How the US Could Catch Up With Japanese Investment
A SEMINAL economic development has gone almost unnoticed by the national media. The Japanese have added another round to their astonishing arsenal of economic power by out-investing the United States in plant and equipment for the first time in the postwar era. President Bush should respond to this challenge by introducing a bold and ambitious initiative for boosting investment as the centerpiece of his next State of the Union address. Without such an initiative, the US risks becoming a second-rate economic power as we enter a new millennium. What makes Japan's achievement particularly extraordinary is that Japan will out-invest the US by nearly $50 billion in 1989 - $560 billion compared to $514 billion - despite the fact that its population is only half ours and its output of goods and services only 60 percent of our own. Japan will make $4,549 in per capita plant and equipment investment in 1989, the US only $2,065.
This ``investment gap'' is growing. Data Resources Inc., which provides these figures, estimates that the gap will increase to $80 billion by 1990. Unless reversed, this trend poses a threat far more dangerous to our societal health than the ``missile gaps'' which fevered our imaginations in the 1960s and 1970s.
If there is any one figure that virtually all economists agree is critical to a nation's industrial base, it is its investment in plant and equipment. Investment in plant - factories and office buildings - and equipment - machinery, computers, and tools - is a measurement of both productive capacity and a nation's future output. If we allow our investment to decline, it will only be a matter of time before we lose our lead in every other indicator of economic health as well.
What can we do to close this alarming ``investment gap?'' Unfortunately, neither the recent capital gains proposal nor projected deficit reduction for 1989 will do the job. The US needs a far more ambitious strategy to promote public and private sector investment in plant and equipment, education, training, civilian research and development (R&D), and infrastructure.
Most of our new investment will need to come from the private sector. But government must also play an active role - providing the overall incentives and, where necessary, direct financial support to keep America competitive. We must act now, before it is too late.
In his next State of the Union, President Bush should launch a national initiative that includes:
Real deficit reduction. Presidential leadership is required to put together a package of equitable spending cuts and revenue increases that will reduce the deficit to zero over the next four years.

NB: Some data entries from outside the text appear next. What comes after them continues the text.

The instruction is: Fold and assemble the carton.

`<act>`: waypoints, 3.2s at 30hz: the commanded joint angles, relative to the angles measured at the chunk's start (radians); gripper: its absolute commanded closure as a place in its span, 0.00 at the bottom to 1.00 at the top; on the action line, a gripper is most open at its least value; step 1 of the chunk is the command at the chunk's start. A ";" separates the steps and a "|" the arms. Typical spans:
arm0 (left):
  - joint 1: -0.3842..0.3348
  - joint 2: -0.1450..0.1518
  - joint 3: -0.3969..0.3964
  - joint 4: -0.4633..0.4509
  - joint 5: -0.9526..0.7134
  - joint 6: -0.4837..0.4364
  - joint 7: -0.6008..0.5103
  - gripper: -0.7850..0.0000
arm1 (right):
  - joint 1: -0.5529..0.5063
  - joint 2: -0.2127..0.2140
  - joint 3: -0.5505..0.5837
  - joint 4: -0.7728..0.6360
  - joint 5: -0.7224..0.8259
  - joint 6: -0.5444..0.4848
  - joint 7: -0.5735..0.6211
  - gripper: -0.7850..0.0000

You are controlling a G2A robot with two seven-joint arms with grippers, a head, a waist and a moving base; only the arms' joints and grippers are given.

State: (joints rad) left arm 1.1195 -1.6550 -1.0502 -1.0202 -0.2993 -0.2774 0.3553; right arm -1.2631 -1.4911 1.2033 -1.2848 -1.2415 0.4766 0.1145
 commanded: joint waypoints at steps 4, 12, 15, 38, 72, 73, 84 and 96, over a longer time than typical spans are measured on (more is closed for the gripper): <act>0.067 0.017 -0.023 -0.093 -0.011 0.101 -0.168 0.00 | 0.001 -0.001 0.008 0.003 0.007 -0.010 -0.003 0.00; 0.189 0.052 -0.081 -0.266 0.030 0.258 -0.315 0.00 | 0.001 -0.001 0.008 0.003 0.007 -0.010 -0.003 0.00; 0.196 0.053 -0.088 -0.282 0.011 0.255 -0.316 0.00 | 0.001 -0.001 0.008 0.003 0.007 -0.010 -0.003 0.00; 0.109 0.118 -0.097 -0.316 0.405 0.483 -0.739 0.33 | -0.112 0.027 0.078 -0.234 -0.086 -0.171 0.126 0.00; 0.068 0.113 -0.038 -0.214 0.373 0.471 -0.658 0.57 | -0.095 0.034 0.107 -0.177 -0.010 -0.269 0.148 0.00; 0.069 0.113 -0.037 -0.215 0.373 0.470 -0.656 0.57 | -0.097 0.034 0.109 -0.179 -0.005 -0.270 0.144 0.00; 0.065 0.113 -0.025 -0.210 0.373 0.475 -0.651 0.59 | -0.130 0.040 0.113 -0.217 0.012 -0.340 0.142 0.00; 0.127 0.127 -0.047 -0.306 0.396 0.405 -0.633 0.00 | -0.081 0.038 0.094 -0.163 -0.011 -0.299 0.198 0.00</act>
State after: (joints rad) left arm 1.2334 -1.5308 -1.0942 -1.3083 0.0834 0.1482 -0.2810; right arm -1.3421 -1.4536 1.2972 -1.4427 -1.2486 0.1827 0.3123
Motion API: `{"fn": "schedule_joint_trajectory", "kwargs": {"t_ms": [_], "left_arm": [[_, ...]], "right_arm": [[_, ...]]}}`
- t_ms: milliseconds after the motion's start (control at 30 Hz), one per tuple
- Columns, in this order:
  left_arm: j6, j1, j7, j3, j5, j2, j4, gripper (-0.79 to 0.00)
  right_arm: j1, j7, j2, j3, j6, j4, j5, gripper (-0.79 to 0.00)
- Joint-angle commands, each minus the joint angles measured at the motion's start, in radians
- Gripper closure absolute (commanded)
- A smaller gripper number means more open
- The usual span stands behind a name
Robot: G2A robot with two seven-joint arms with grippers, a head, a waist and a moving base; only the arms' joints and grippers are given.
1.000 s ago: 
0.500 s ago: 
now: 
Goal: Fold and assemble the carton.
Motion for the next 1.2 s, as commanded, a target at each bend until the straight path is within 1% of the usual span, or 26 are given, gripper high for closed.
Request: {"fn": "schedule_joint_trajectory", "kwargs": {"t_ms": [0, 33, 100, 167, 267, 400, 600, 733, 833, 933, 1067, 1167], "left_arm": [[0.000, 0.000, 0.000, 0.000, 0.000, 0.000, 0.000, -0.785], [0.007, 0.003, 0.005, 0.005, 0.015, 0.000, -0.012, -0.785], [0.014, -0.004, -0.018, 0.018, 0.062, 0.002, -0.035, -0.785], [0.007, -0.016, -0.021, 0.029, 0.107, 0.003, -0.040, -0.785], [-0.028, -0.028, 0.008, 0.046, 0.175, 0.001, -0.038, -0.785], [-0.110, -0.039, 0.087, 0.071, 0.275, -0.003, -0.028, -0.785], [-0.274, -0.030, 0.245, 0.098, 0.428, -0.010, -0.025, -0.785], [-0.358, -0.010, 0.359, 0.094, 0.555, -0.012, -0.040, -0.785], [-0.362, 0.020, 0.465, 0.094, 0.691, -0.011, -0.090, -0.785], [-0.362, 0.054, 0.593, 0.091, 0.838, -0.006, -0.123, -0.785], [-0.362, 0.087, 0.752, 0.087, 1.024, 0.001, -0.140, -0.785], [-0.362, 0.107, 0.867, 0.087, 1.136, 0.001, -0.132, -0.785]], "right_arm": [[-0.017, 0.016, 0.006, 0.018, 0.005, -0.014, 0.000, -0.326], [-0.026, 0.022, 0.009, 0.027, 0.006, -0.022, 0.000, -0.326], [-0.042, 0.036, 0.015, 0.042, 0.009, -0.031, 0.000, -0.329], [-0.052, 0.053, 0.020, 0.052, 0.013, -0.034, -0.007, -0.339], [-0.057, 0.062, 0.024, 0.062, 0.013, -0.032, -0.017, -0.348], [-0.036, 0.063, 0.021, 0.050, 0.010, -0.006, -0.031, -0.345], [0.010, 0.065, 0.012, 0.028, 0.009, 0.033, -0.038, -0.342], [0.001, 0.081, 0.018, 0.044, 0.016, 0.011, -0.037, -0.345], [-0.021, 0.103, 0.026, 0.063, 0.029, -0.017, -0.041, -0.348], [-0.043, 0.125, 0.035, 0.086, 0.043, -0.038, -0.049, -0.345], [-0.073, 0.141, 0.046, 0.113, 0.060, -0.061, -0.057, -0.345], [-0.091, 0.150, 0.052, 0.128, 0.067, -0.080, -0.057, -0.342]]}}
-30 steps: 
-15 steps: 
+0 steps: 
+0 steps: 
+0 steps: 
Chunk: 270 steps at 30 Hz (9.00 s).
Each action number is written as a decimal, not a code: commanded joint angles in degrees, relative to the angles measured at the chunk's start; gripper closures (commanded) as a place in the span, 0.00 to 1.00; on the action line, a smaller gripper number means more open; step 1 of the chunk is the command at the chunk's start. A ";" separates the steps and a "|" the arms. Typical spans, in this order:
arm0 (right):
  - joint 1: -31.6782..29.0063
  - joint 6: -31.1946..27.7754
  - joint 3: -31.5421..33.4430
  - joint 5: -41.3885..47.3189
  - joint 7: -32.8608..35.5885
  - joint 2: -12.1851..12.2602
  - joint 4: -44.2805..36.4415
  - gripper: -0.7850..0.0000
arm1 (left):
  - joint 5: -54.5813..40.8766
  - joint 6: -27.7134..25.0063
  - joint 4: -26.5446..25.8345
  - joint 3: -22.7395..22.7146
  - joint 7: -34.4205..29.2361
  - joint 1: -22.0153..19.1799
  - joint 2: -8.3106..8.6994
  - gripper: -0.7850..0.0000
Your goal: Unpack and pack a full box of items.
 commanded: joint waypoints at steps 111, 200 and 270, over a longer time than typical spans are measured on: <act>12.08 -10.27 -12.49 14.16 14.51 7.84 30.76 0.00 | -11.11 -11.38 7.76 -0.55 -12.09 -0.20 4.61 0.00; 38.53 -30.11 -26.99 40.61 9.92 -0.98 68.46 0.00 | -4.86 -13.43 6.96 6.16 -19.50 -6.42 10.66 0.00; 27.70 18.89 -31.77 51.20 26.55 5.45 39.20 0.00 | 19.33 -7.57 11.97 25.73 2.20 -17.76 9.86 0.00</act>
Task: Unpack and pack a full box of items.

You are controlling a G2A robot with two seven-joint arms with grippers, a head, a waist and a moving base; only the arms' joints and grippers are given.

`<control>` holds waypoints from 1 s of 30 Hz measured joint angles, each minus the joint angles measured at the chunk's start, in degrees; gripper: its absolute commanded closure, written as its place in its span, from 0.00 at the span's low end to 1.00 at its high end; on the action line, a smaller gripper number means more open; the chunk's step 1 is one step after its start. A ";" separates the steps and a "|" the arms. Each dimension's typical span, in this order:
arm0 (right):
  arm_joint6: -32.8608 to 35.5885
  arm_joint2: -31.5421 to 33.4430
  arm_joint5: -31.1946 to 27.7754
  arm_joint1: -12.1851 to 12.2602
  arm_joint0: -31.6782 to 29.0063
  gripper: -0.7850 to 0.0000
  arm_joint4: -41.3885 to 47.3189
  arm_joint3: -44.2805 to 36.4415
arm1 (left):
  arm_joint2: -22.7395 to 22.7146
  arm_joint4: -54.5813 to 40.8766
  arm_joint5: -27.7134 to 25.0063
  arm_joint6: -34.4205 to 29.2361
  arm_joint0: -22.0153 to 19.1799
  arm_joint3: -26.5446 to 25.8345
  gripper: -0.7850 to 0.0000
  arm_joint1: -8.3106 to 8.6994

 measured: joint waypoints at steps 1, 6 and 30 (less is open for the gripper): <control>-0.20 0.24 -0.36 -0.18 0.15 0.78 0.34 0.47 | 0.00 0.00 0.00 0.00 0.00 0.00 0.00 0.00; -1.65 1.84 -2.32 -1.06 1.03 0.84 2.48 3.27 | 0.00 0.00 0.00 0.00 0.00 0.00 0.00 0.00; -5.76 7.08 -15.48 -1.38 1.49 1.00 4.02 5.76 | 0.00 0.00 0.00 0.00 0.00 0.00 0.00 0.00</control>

Special investment and ``supersaver'' bonds. The US Treasury should issue small-denomination bonds, the proceeds of which would go toward investment in strategic industries and technologies. It should also support the ``supersaver bonds'' suggested by Thermo Electron chief George Hatsopoulos, which would encourage increased savings through regular payroll deductions.
Equitable capital gains reduction. We should raise capital gains taxes on short-term, speculative investment, but decrease them dramatically for investments held more than seven years. Any revenue loss should be made up by taxes on those who can most afford to pay.
Increase in civilian R&D. Spending on civilian R&D should be at least 50 percent of overall federal R&D spending. Spread over three years, and matched by the private sector, this would see an increase of $40 billion in investment in strategic industries - without any rise in the federal deficit.
Removal of Social Security from the unified budget. Social Security Trust Fund surpluses are used to fund the deficit, thereby reducing the pressure on us to cut deficit spending and increase savings. Removing Social Security from the unified budget would increase investment and improve the Fund's long-term viability.
Support for industry-led efforts to increase investment. The US government should ensure that new investment in plant and equipment is used wisely by creating a private sector Technology Corporation of America (TCA) to provide a framework for industry to form cooperative ventures capable of competing with the Japanese in strategic industries and technologies.
As the cold war fades into the background, a new battlefield is emerging - an economic one in which T-bills, not tanks, are the key to success. To win on this battlefield, we need an investment economics strategy that matches our top competitors' investment performance in technology, infrastructure, and our work force.